Local 3 and Charter Communications remain at an impasse after an almost six- month battle over how to update the union contract. Negotiations at an August meeting showed no progress at all.
The International Brotherhood of Electrical Workers started the strike on March 28, three days before their contract ended, believing their demands weren’t adequately addressed. Local 3 called for all of IBEW to strike against Charter and demonstrate at Spectrum locations.
Charter Communications took over Time Warner Cable last year, earning the status of the second-largest cable provider in the U.S. It changed the company name to Spectrum and did broadband advertising to establish the Spectrum brand.
A Spectrum office in Richmond Hill on Atlantic Avenue was one of the offices Local 3 workers picketed during the strike in March. However, Charter says the company’s clientele is feeling the impact of the Local 3 strike — something the union disputes.
“There has been very little impact to our customers,” said John Bonomo, as the Charter Communications spokesperson. “We generally remain on schedule for both installations and repairs.”
Charter promoted new contract terms in an effort to reach an agreement that would allow a pay increase and benefits for Local 3 workers, according to Bonomo.
“Charter is offering Local 3 a generous compensation package that includes an average 22-percent wage increase — some employees up to a 55-percent wage increase — and comprehensive retirement and health benefits, including a 401(k) that provides a dollar-for-dollar match up to 6 percent of eligible pay,” said Bonomo.
Although the previous contract details couldn’t be made available by Charter, Local 3 Shop Steward Joseph Mossa says the recent Charter offer isn’t enough.
“At this point Charter is trying to starve the members into submission,” said Mossa.
The dispute in contract negotiation stem from the loss of benefit packages that he said allowed workers to have financial and medical stability.
“They are taking away significant benefit packages which is actually way less than the increase they’re offering,” said Mossa.
Mossa classifies Charter’s move to increase wages, but not allow for increase in benefits for Local 3 members, as “union busting.” Separating the union shops by not hiring workers, not providing working rights and denying benefits potentially brings the union to a full stop, he said.

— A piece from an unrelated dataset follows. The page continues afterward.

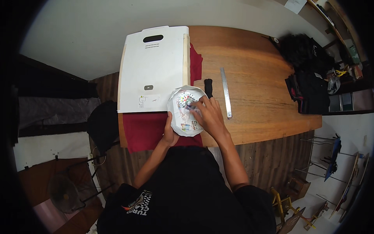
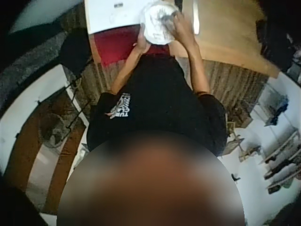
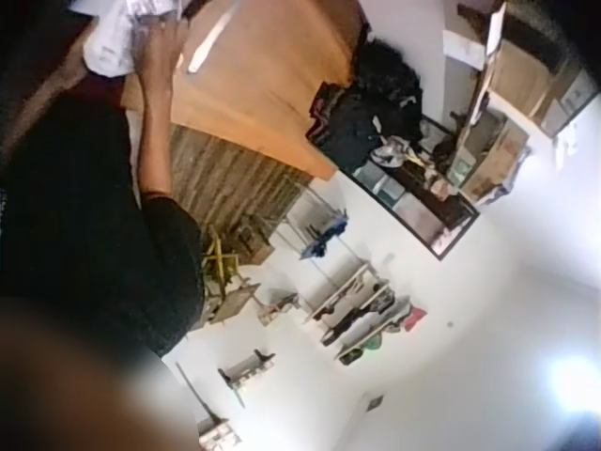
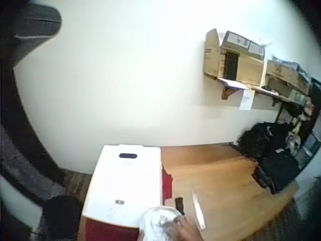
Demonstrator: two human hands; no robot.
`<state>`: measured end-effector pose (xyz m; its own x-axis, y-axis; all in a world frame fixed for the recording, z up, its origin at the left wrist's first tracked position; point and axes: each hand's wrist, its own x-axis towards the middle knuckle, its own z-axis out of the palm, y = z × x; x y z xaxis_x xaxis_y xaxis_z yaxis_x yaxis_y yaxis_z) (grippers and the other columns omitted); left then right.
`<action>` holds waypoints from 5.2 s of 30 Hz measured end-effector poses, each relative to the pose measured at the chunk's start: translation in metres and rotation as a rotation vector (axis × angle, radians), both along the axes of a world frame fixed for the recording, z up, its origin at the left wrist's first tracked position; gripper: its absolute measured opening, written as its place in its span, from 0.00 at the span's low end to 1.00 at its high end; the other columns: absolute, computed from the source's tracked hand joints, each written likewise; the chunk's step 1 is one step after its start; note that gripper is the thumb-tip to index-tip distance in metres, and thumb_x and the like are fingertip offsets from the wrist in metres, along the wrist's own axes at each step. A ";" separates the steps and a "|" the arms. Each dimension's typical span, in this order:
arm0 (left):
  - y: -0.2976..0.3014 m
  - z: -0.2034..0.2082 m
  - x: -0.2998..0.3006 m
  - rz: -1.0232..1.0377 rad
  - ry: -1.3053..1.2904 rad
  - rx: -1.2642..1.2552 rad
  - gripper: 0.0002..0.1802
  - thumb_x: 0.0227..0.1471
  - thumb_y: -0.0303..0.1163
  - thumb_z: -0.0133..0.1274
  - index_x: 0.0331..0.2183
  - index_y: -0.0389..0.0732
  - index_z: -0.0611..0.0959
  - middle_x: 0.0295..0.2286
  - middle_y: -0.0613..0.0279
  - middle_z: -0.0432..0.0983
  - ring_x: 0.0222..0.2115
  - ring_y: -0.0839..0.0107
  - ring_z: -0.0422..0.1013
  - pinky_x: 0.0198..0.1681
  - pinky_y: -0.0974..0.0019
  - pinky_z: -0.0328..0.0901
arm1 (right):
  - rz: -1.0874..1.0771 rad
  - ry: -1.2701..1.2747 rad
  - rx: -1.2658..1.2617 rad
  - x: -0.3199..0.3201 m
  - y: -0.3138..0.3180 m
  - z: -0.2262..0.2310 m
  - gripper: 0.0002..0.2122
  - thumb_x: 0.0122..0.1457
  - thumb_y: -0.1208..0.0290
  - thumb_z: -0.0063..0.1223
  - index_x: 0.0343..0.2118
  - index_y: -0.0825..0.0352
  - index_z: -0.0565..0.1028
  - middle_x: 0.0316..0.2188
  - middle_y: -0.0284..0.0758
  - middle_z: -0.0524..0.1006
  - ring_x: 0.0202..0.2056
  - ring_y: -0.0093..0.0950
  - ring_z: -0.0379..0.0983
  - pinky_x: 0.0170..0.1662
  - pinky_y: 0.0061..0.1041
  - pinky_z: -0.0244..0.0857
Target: Trimming a small red label using a pair of scissors on a workbench.
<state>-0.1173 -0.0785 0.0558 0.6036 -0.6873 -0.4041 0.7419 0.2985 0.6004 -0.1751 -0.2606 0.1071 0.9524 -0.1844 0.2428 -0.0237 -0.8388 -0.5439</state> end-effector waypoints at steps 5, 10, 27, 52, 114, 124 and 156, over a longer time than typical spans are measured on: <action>0.000 0.004 0.001 -0.047 -0.033 -0.011 0.37 0.68 0.57 0.28 0.66 0.41 0.54 0.61 0.53 0.61 0.61 0.59 0.62 0.63 0.55 0.59 | 0.122 0.200 0.003 -0.002 0.008 0.009 0.16 0.47 0.66 0.71 0.37 0.64 0.77 0.35 0.38 0.69 0.41 0.37 0.65 0.44 0.34 0.60; -0.001 0.000 -0.001 -0.067 0.020 -0.068 0.38 0.68 0.57 0.31 0.66 0.39 0.57 0.60 0.53 0.63 0.60 0.60 0.63 0.63 0.57 0.60 | 0.025 0.092 -0.020 0.009 0.005 0.013 0.17 0.44 0.67 0.73 0.35 0.62 0.76 0.36 0.36 0.68 0.39 0.38 0.65 0.44 0.36 0.60; 0.001 -0.009 0.002 -0.048 0.000 -0.071 0.38 0.68 0.58 0.30 0.66 0.39 0.56 0.61 0.52 0.62 0.61 0.60 0.62 0.63 0.56 0.59 | 0.068 0.203 -0.075 -0.008 -0.022 0.018 0.21 0.37 0.65 0.76 0.36 0.61 0.78 0.38 0.36 0.71 0.43 0.37 0.66 0.48 0.34 0.62; -0.010 -0.034 -0.005 -0.094 -0.164 0.289 0.34 0.68 0.48 0.41 0.63 0.32 0.61 0.55 0.54 0.69 0.55 0.68 0.66 0.58 0.66 0.60 | -0.410 0.043 1.123 -0.063 0.038 -0.057 0.25 0.70 0.67 0.46 0.65 0.70 0.56 0.57 0.42 0.69 0.57 0.28 0.65 0.60 0.28 0.59; 0.095 -0.065 0.006 0.318 -1.122 0.924 0.16 0.56 0.28 0.58 0.47 0.37 0.78 0.44 0.59 0.72 0.41 0.69 0.68 0.48 0.64 0.62 | -0.092 0.365 -0.237 -0.087 0.010 -0.194 0.24 0.58 0.63 0.57 0.60 0.47 0.70 0.65 0.36 0.61 0.67 0.43 0.52 0.69 0.50 0.42; 0.088 -0.066 0.003 0.285 -1.127 0.869 0.13 0.53 0.27 0.60 0.43 0.40 0.80 0.42 0.60 0.74 0.41 0.66 0.70 0.48 0.62 0.60 | 0.118 0.429 -0.133 -0.062 -0.019 -0.204 0.23 0.48 0.63 0.67 0.51 0.44 0.78 0.66 0.32 0.60 0.68 0.43 0.50 0.69 0.50 0.41; 0.098 -0.108 -0.016 -0.148 -0.932 0.743 0.11 0.56 0.32 0.61 0.42 0.41 0.81 0.35 0.68 0.80 0.31 0.79 0.72 0.37 0.72 0.63 | 0.356 0.482 -0.267 -0.036 -0.024 -0.219 0.14 0.44 0.65 0.70 0.36 0.55 0.82 0.67 0.32 0.59 0.70 0.40 0.46 0.71 0.51 0.38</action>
<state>-0.1337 0.0197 -0.0524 0.8092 -0.5587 -0.1816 -0.0710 -0.3998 0.9138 -0.2112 -0.2842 -0.1123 0.9577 0.1694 -0.2325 0.0912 -0.9453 -0.3132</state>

Local 3 and Charter agreed many of the workers are technicians, dispatchers, constructors, engineers and warehouse workers handling the bulk of installation jobs. While the workers remain on strike, Mossa says Charter is hiring nonunion workers and contractors.

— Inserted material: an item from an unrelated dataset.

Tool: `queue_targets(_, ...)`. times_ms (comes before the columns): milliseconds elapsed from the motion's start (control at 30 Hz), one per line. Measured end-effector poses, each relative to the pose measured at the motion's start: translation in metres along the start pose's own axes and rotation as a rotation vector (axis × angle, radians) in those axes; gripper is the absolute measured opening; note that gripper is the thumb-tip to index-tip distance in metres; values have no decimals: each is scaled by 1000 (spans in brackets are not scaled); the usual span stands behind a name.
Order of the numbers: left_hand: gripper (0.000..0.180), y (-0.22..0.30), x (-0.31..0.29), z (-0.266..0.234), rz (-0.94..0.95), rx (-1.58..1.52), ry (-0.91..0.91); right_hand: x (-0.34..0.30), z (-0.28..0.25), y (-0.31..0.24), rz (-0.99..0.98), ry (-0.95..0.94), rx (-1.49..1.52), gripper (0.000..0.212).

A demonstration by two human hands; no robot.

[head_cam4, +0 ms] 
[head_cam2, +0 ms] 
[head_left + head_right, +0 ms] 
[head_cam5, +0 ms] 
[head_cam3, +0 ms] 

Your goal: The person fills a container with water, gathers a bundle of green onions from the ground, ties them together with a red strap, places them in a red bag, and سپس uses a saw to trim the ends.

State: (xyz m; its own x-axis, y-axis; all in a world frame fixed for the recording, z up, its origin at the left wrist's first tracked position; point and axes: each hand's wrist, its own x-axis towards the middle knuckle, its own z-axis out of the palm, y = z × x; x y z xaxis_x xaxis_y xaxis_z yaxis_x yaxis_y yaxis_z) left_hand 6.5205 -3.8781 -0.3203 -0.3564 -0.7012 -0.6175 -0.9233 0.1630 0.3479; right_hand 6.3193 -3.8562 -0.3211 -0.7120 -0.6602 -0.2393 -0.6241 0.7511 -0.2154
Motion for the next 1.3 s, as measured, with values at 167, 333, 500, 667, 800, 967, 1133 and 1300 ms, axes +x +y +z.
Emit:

“As much as they tell you they are having a good time getting by, they are getting by by the skin of their teeth. I don’t believe they are getting by at all. I believe they are having a lot of problems,” said Mossa.

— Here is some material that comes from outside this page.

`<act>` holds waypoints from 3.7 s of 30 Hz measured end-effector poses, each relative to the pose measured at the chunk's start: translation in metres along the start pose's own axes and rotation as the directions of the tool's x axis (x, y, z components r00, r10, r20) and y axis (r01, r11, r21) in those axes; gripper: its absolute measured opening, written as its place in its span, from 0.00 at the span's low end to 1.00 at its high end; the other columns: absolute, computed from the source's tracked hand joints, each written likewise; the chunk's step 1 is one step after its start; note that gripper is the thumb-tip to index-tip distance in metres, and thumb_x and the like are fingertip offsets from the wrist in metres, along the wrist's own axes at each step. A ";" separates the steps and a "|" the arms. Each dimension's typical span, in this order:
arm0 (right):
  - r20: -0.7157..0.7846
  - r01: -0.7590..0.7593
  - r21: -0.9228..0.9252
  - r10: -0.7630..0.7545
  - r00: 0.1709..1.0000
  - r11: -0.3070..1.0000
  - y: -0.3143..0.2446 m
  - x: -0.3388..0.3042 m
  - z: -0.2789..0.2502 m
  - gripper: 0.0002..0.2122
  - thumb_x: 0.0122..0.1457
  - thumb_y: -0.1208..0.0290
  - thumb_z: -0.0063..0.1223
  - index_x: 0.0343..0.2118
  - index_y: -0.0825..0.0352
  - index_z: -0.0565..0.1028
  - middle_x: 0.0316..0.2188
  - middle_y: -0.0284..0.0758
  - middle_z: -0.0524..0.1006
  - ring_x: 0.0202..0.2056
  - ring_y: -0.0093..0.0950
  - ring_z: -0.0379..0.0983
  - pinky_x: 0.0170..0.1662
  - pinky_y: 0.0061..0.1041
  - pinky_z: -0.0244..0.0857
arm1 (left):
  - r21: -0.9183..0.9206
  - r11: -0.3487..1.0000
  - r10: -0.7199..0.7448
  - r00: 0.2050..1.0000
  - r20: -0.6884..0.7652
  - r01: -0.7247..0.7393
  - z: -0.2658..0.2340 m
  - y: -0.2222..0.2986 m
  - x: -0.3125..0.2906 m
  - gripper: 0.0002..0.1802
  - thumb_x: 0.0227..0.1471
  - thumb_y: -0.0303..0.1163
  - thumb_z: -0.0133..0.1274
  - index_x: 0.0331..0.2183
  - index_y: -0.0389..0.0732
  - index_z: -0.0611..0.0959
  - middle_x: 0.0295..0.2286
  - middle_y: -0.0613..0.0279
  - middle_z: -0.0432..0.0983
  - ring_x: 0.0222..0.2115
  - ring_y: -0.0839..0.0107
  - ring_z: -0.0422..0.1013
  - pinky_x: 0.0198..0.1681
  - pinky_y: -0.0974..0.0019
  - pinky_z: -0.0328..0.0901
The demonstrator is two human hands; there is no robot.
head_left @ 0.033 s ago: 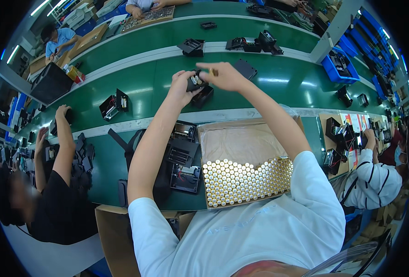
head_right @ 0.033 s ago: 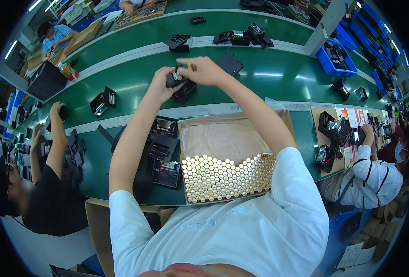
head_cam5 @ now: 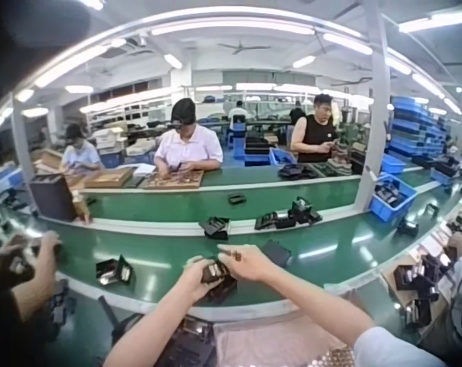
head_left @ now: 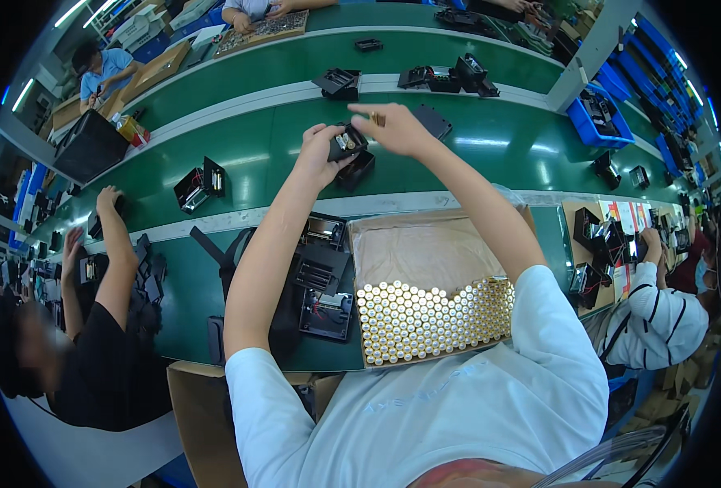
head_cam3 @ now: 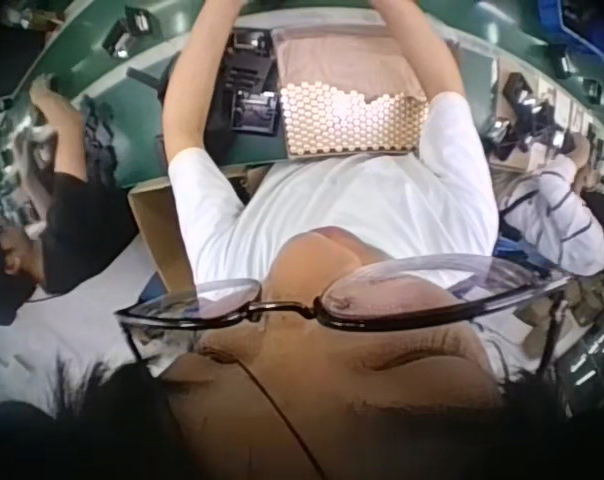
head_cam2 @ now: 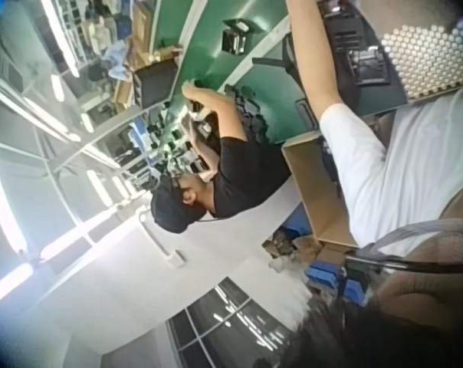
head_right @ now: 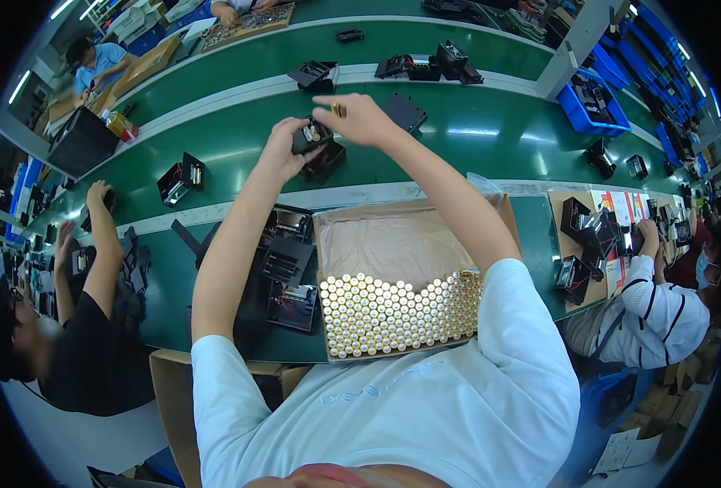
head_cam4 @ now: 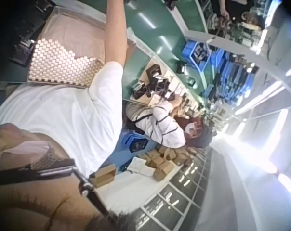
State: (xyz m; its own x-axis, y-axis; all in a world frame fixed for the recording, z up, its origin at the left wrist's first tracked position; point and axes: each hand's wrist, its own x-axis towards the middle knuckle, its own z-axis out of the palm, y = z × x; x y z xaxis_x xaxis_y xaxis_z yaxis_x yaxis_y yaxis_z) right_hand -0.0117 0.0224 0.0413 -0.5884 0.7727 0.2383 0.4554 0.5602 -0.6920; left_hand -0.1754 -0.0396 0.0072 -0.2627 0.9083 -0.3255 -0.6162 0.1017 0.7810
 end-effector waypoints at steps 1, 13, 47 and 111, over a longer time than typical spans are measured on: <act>0.001 0.002 0.000 -0.002 1.000 1.000 0.000 0.005 0.001 0.17 0.58 0.56 0.50 0.47 0.57 0.79 0.25 0.38 0.81 0.22 0.34 0.73 0.28 0.27 0.67 | -0.001 1.000 0.001 1.000 -0.001 -0.001 -0.001 0.000 0.000 0.30 0.50 0.22 0.52 0.53 0.38 0.60 0.46 0.42 0.61 0.44 0.53 0.67 0.40 0.52 0.71; 0.074 -0.130 -0.103 0.138 0.988 0.986 0.004 0.039 0.036 0.24 0.59 0.49 0.46 0.32 0.71 0.79 0.20 0.35 0.77 0.20 0.32 0.68 0.26 0.27 0.63 | 0.259 0.961 0.080 0.995 0.064 -0.094 -0.012 0.001 0.006 0.39 0.42 0.15 0.56 0.54 0.41 0.59 0.47 0.40 0.60 0.42 0.51 0.69 0.38 0.54 0.72; 0.583 0.308 -0.107 -0.191 0.790 0.945 -0.046 -0.191 0.054 0.22 0.62 0.52 0.41 0.36 0.69 0.76 0.32 0.46 0.77 0.31 0.46 0.76 0.35 0.41 0.72 | 0.890 -0.401 0.382 0.844 0.376 -0.215 -0.004 0.010 0.062 0.40 0.44 0.47 0.60 0.54 0.34 0.68 0.44 0.37 0.72 0.41 0.50 0.72 0.47 0.58 0.67; 0.184 0.025 -0.078 -0.010 0.983 0.997 -0.012 -0.023 -0.005 0.17 0.57 0.58 0.54 0.22 0.69 0.79 0.12 0.38 0.74 0.15 0.33 0.70 0.23 0.30 0.67 | 0.133 0.990 0.052 0.999 0.012 -0.053 0.003 -0.016 -0.010 0.22 0.60 0.33 0.47 0.53 0.34 0.65 0.42 0.44 0.70 0.39 0.58 0.73 0.39 0.57 0.74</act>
State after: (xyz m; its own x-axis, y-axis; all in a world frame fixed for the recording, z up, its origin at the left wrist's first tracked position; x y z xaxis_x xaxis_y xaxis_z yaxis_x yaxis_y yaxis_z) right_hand 0.0001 -0.0004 0.0472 -0.7059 0.6989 0.1154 0.4915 0.6005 -0.6307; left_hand -0.1608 -0.0487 -0.0002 -0.2853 0.9173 -0.2777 -0.4970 0.1061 0.8612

Another factor involved in the Local 3 strike is a lawsuit against Charter filed by the state Attorney General’s office, in February, says Mossa. The lawsuit detailed Spectrum’s promise of higher internet router speeds with a new system that would raise customer costs. Spectrum was found cheating their customers’ internet speeds despite the promise of faster services.
Mossa also recalled Local 3 workers being punished departmentally based on router speeds though that is not under workers’ control. He said the treatment of workers played another major role behind the Union’s strike.
The union has the backing of a number of Queens and city officials.
Borough President Melinda Katz wrote the members a letter of “unequivocal support” on Sept. 15, saying their struggle characterizes those of workers everywhere.
“Every worker in New York City deserves to enjoy the security of retirement,” Katz said, noting that fair treatment of the workforce was a requirement the state placed upon Charter when it acquired Time Warner. “I urge you to stay strong and continue to demand that these conditions are met.”
Local 3 and supporters last Monday staged a march across the Brooklyn Bridge to gather at Foley Square Park in Manhattan. They marched to spread their struggles with a broader audience to gain further public support.
Queens Councilmembers Elizabeth Crowley (D-Glendale), Daneek Miller (D-St.Albans) and Rory Lancman (D-Fresh Meadows) showed their support of Local 3 at Monday’s rally.
“We cannot and will not allow any outside company to do business in our City and disenfranchise working families,” said Miller in an email to the Chronicle. “The men and woman of IBEW/Local3 have contributed greatly to the success of Spectrum/TimeWarnerCable and deserve to be compensated fairly, receive adequate health care and the ability to retire.”
Lancman represents District 24 where Local 3 resides and considers the strike a reflection of how larger organizations are treating unions.
“First and foremost it’s terrible for their families, terrible for the local businesses who they support,” said Lancman. “This is emblematic of a national effort to try to destroy unions.”
Lancman believes the one way the 1,800 workers on strike will succeed in settling on a contract with the company is if more government officials take action.
“The endgame is that city government needs to use the levers of power that it has to push Charter into negotiating a fair contract because Charter is not going to do it on its own,” he said.